JavaScriptで配列をシャッフルするには?sort()メソッドの注意点とFisher-Yates法による実装例
JavaScriptで配列をシャッフルしたい場合、Array.sort()メソッドを使う方法がよく知られています。しかし、実はこの方法には落とし穴があります。ここでは、sort()を使ったシャッフルの問題点と、より正確なシャッフルを実現できる「Fisher-Yates(フィッシャー・イェーツ)アルゴリズム」の実装例をわかりやすく紹介します。
sort()メソッドでシャッフルする際の注意点
Math.random()を比較関数としてsort()に渡す方法はコードが短く手軽ですが、結果の並び順に偏りが生じることが知られています。これは、ソートアルゴリズムの内部動作と乱数の組み合わせが、統計的に均等なランダム性を保証しないためです。そのため、厳密なランダム性が求められる場面では別の手法を選ぶべきです。
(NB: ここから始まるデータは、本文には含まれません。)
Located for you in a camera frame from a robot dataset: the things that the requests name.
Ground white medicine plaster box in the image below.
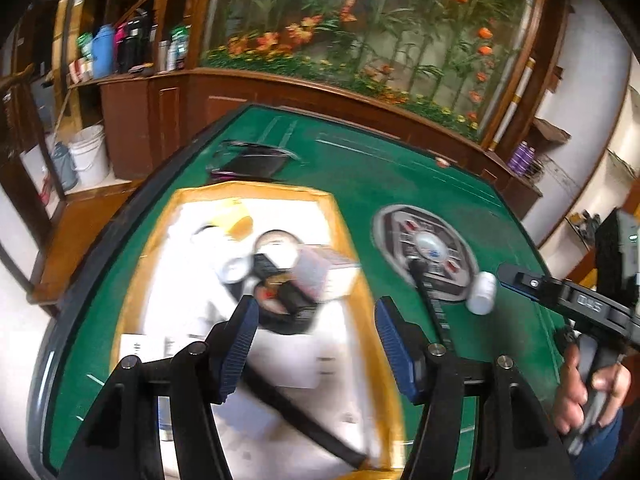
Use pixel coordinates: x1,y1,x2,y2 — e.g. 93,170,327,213
291,245,360,304

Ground right hand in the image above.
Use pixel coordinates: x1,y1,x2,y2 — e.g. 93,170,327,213
552,341,633,436

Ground black electrical tape roll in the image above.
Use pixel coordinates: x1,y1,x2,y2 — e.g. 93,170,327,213
220,230,319,336

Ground black pen with cap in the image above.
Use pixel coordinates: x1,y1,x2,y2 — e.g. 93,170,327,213
408,258,456,353

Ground small white round container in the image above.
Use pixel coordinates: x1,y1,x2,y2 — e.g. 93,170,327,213
465,271,497,315

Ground yellow storage box tray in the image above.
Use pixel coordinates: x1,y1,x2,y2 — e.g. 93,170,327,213
112,182,406,479

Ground mahjong table centre control panel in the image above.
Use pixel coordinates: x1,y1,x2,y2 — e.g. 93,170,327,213
372,204,480,302

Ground purple bottles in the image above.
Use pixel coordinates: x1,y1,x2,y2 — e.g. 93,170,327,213
508,141,535,177

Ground black tray on table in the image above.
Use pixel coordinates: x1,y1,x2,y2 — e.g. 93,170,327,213
207,140,303,184

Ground red white small cap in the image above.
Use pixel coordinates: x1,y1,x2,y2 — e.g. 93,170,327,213
435,156,450,168

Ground dark wooden chair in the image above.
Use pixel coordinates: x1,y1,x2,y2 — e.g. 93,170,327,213
1,65,141,316

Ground white plastic bucket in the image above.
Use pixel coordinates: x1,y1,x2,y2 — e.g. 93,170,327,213
67,124,111,188

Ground wooden cabinet counter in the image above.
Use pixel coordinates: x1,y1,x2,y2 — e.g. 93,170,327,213
72,68,542,218

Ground black thermos flask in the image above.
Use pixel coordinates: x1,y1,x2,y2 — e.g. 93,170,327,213
117,8,150,74

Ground artificial flower display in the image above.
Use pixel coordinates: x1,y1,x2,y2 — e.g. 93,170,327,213
201,0,535,141

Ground blue thermos jug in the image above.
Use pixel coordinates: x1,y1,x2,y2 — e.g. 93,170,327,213
92,25,115,79
おすすめの方法:Fisher-Yatesアルゴリズム
偏りのないシャッフルを実現するには、以下のようなFisher-Yatesアルゴリズムを使用するのが定番です。配列の末尾から先頭に向かって走査しながら、各要素を残りの未確定要素の中からランダムに選んだ要素と入れ替えていきます。
実装例
function shuffleDisplay(arr) {
var tmp, current;
// 配列の長さを取得
var top = arr.length;
if(top) while(--top) {
current = Math.floor(Math.random() * (top + 1));
tmp = arr[current];
arr[current] = arr[top];
arr[top] = tmp;
}
return arr;
}
コードの解説
この関数は次の手順で動作します。
- 引数として受け取った配列の長さを変数
topに格納します。 whileループにより、末尾の要素から順に処理を行い、全要素の確定が完了した時点で終了します。- 各ループ内では、
Math.floor(Math.random() * (top + 1))によって、0からtopまでの範囲でランダムなインデックスcurrentを選び出します。 - 選ばれた要素
arr[current]と末尾側の要素arr[top]を、一時変数tmpを使って交換します。 - すべての入れ替えが完了したら、シャッフル済みの配列を返します。
このアルゴリズムの計算量はO(n)と非常に効率的で、すべての並び順が等しい確率で出現することが数学的に保証されています。そのため、実務や本番環境でも安心して利用できる、信頼性の高いシャッフル手法といえます。